1) Theoretical modelling and full experimental characterization of an all-optical electron modulator
We have demonstrated full phase-space characterization of light-induced modification of the electron phase and amplitude profiles in space (nm), time (sub-fs), energy (sub-eV) and momentum (μm^-1). We have performed measurements of light-induced transverse and longitudinal electron shaping with a Spatial Light Modulator. In parallel we have performed design, optical characterization, and nanofabrication of a focusing metalens to be inserted in the PELM.
2) Design, realization, installation, operation and characterization of Photonic free-ELectron Modulator (PELM) devices at EPFL, TECHNION and UNIMIB.
We have worked at the design, prototype realization, mechanical installation, operation, commissioning and characterization of the PELM devices in the UTEM at TECHNION, EPFL and UNIMIB. We have successfully operated 3 photonics electron modulators (at the pre-CL stage, at the sample-stage, and at the post-CL stage). Finally, we have designed further upgrades to the PELM devices and performed a full performance optimization analysis.
3) Implementation of the Ramsey Holographic Imaging (RHI) method
We have developed RHI by using phase-modulated free-electron pulses in a homodyne detection scheme. We have demonstrated simultaneous phase-resolved dynamics of near-field in test nanostructures, which is not possible using current approaches.
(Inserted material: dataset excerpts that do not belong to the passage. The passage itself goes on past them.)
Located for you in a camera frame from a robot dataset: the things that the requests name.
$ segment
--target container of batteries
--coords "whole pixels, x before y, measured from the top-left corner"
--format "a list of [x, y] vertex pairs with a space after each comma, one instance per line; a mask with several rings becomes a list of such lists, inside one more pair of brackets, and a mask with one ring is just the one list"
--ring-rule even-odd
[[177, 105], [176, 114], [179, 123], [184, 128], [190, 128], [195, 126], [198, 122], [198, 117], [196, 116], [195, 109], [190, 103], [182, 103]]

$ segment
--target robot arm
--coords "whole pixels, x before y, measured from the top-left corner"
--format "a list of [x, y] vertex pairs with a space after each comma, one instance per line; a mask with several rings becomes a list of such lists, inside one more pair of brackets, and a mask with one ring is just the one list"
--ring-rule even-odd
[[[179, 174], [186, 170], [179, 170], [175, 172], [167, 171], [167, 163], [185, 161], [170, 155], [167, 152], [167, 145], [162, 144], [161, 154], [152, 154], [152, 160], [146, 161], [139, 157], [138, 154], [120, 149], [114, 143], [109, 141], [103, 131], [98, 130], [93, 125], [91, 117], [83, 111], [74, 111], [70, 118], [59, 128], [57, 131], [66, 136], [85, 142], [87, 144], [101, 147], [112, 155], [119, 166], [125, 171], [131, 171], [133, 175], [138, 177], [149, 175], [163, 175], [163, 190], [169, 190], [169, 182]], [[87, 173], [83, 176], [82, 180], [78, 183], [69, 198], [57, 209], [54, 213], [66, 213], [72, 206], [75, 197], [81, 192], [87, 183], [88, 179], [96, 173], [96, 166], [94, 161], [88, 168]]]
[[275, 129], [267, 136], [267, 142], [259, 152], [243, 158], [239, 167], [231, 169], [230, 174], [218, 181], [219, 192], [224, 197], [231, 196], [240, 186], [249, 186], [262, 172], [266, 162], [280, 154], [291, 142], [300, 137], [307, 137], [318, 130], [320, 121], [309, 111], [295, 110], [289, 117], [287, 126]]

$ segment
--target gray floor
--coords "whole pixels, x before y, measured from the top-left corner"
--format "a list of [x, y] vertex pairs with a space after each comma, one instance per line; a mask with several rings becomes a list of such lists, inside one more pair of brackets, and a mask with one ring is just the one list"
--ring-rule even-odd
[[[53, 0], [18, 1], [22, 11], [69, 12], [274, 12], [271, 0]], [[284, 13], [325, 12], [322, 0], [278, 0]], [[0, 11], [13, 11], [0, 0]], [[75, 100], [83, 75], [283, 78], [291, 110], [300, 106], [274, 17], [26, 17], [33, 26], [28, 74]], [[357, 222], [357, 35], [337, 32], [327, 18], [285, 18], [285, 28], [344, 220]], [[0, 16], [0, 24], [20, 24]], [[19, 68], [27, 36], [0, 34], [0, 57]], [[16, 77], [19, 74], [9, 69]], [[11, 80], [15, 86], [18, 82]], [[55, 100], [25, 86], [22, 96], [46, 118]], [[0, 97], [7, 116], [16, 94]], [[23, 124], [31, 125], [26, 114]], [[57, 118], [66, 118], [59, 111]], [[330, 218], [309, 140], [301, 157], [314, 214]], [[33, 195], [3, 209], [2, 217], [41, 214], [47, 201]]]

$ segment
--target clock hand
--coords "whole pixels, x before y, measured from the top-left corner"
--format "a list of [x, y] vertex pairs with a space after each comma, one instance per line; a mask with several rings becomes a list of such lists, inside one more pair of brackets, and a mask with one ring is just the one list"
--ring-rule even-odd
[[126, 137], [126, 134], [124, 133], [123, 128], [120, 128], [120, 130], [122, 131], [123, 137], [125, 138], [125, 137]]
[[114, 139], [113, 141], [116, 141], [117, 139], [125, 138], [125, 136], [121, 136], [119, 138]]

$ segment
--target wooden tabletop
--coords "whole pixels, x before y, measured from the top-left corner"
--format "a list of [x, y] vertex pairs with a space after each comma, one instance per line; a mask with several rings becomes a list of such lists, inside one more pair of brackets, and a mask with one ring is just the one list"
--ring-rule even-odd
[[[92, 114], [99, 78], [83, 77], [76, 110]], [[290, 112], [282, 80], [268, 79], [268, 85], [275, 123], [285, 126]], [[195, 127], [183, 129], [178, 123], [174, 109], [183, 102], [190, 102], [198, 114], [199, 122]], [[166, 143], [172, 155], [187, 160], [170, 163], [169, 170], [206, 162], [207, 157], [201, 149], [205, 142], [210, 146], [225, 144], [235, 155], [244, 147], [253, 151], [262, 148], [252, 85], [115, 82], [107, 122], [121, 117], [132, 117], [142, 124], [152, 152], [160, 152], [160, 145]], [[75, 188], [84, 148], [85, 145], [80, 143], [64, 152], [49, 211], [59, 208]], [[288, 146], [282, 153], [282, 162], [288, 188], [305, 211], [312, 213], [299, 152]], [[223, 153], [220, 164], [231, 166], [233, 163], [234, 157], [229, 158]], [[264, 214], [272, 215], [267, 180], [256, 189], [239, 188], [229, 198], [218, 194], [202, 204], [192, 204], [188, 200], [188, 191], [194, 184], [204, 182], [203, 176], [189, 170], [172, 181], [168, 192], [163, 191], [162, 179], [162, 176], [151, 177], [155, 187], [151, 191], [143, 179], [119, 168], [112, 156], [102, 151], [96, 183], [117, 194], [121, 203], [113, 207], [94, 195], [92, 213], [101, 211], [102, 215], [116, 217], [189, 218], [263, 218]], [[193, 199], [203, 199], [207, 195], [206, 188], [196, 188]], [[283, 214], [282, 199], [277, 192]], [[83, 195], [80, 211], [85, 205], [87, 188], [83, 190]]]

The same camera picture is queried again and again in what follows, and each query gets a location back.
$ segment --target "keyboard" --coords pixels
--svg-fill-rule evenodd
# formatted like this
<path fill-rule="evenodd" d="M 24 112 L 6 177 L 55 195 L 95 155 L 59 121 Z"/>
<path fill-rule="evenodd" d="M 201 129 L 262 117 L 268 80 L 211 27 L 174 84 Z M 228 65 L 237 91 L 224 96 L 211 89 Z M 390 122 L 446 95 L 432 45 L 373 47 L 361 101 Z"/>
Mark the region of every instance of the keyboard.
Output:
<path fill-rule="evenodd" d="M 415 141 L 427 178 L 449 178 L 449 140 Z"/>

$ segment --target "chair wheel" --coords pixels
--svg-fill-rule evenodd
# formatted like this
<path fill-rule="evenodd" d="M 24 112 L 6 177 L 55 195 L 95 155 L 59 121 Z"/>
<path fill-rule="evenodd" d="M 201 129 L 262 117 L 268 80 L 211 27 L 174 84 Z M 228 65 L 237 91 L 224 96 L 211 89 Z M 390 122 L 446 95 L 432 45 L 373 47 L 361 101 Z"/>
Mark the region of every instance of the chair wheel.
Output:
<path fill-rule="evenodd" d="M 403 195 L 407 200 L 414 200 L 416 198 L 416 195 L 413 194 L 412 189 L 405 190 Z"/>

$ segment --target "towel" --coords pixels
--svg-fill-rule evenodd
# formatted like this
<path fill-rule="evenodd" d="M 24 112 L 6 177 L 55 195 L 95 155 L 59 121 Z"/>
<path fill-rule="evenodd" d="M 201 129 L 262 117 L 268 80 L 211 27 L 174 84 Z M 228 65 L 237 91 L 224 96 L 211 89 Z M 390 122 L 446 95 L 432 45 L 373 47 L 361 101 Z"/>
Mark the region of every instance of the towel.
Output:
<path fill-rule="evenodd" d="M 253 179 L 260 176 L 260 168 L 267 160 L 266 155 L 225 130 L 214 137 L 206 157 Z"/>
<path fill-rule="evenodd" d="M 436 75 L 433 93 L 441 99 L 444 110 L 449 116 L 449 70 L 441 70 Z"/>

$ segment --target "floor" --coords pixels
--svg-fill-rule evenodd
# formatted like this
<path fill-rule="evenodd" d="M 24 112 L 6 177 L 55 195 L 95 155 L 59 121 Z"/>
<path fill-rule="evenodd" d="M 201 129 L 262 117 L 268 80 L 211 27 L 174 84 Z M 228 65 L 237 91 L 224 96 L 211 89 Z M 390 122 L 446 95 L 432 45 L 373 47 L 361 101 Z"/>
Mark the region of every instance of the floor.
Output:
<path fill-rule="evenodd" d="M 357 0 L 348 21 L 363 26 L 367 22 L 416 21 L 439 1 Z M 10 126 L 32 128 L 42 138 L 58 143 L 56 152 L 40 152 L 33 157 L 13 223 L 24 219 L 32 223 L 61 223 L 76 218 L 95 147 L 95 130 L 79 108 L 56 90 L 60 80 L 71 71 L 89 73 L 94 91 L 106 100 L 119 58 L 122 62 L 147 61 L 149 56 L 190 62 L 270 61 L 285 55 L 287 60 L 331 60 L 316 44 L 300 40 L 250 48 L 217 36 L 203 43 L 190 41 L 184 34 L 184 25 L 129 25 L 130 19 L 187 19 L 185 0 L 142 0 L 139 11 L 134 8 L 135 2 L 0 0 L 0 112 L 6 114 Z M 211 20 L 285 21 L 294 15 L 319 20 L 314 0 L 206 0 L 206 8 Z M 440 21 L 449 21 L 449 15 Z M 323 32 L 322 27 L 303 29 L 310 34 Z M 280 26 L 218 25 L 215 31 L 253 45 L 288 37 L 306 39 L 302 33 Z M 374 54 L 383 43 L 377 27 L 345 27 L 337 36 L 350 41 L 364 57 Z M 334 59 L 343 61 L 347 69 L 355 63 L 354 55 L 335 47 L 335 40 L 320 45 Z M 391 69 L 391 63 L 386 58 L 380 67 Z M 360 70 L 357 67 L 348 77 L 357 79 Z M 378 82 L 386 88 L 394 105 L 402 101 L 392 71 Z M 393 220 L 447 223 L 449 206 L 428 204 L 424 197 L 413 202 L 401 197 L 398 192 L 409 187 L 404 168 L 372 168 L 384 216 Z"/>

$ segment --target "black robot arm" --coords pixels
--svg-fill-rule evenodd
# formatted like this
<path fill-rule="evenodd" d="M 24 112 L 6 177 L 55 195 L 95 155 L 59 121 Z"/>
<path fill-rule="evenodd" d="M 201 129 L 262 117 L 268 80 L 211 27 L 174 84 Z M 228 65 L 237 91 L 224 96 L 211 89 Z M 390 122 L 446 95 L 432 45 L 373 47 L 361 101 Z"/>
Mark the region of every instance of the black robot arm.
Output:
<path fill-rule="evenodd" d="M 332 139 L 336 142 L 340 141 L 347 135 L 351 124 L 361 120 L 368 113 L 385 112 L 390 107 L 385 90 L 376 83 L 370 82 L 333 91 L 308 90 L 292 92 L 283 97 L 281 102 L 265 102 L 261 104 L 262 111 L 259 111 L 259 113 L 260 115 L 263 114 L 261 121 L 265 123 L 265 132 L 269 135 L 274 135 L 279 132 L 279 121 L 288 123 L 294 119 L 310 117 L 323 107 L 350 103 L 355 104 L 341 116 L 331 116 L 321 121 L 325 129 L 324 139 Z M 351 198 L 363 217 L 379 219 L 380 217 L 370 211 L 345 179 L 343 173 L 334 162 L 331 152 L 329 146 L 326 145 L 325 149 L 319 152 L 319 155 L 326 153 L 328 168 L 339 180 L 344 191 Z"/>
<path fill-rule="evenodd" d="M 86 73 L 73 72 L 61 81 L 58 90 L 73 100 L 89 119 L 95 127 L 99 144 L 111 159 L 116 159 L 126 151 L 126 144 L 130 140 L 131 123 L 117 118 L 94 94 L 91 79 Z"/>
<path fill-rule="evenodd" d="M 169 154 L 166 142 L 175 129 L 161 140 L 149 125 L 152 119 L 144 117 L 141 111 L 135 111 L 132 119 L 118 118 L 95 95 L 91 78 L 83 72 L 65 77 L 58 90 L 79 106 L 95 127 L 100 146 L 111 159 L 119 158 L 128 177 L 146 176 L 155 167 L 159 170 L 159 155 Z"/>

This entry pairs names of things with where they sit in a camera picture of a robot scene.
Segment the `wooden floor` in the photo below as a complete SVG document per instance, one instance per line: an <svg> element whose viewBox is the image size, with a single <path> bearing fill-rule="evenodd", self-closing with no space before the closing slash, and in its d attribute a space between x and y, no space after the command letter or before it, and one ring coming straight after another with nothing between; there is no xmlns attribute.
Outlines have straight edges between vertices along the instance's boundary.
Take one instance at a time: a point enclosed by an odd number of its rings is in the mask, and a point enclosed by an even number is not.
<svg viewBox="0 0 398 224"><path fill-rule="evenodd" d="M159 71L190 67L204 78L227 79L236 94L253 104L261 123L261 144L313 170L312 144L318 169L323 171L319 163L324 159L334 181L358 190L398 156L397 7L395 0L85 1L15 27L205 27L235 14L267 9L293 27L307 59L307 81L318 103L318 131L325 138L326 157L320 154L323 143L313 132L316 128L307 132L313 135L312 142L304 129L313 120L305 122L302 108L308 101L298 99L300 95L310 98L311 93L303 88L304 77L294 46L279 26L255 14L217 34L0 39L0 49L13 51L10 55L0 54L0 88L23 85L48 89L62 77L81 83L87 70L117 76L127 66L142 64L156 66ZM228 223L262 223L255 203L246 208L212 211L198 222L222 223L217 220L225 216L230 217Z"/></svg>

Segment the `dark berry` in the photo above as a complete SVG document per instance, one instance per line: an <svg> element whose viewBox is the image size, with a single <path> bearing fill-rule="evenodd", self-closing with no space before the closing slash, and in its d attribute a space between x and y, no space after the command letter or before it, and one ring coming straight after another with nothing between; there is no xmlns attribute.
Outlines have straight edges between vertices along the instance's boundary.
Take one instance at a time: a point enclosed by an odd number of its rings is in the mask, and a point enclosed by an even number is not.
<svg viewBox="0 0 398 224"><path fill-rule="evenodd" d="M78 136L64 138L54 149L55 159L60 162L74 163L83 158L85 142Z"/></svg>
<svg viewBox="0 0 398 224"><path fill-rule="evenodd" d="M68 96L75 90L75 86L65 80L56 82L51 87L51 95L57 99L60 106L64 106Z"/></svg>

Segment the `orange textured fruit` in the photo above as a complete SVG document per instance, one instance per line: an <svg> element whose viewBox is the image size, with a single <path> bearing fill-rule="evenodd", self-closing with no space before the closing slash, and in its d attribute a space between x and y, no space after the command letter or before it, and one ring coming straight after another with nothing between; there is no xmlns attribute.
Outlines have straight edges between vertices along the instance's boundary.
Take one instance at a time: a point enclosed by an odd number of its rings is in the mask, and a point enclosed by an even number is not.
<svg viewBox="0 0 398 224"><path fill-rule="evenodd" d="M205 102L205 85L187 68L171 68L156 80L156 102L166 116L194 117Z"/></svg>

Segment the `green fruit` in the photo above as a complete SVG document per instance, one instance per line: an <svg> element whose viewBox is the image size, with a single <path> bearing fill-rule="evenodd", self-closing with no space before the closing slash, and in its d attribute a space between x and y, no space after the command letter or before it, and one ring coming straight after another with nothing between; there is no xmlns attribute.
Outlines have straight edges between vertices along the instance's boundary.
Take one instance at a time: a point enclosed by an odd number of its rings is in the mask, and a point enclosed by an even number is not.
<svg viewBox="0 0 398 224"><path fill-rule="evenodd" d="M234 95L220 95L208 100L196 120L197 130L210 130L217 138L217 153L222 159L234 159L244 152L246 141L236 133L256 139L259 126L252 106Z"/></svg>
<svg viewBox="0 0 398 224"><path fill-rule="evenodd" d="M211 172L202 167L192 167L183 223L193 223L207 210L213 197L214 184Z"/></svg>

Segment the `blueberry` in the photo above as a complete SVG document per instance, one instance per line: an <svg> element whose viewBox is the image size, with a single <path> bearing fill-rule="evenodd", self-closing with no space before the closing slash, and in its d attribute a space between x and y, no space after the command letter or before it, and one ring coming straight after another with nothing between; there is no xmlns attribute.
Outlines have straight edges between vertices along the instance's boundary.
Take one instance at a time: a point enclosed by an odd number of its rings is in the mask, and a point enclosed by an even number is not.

Finally, we have applied our method to the investigation of quantum materials, and specifically to the phase dynamics of Berry singularities in 2D hexagonal boron nitride, as well as to the coherent control of Skyrmions lattice in multiferroic Cu2OSeO3.
4) Implementation of the Electron Single Pixel Imaging (ESPI) method
We have performed ESPI reconstruction using optically-modulated electron pulses on several type of samples in a 4D-STEM mode where the SLM-shaped light is used in conjunction with a momentum-resolved analysis. We have tested our method on several nanofabricated structures as well as MAX phase nanoparticles on a lateral scale of 1-10 μm and sub-ps time scale. Finally, we have performed ultrafast structural analysis of MAX nanoparticles in a pump-probe scheme with transversely-modulated electrons for improving the beam lateral coherence.
5) Implementation of the Quantum Cathodoluminescence (Q-CL) and Enhanced Electron Imaging Contrast (EEIC) methods
We have designed, realized, and operated a modified TEM sample holder for measuring coherent and incoherent light emission from quantum emitters. However, we have not been able to observe a level of coherent light emission needed to demonstrate superradiance. Nevertheless, we developed a contingency plan thanks to which we demonstrated Enhanced Electron Imaging Contrast of nanostructures via photon-mediated or plasma-mediated interactions with enhancement factors ranging from 50 to 800 %. We have then performed experiments on lipo-gold nanoparticles and on HeLa cells incubated with lipo-gold nanoparticles, showing enhanced contrast of 30 – 40 % with simultaneous μm-spatial and sub-ps temporal resolutions.
6) Dissemination & communication
We have also focused on the outreach strategies via social media presence and engagement events. We have organized: 3 international conferences, 13 workshop/seminars, 5 outreach events, 5 science bashes. The partners have attended > 80 international events and published over 40 papers.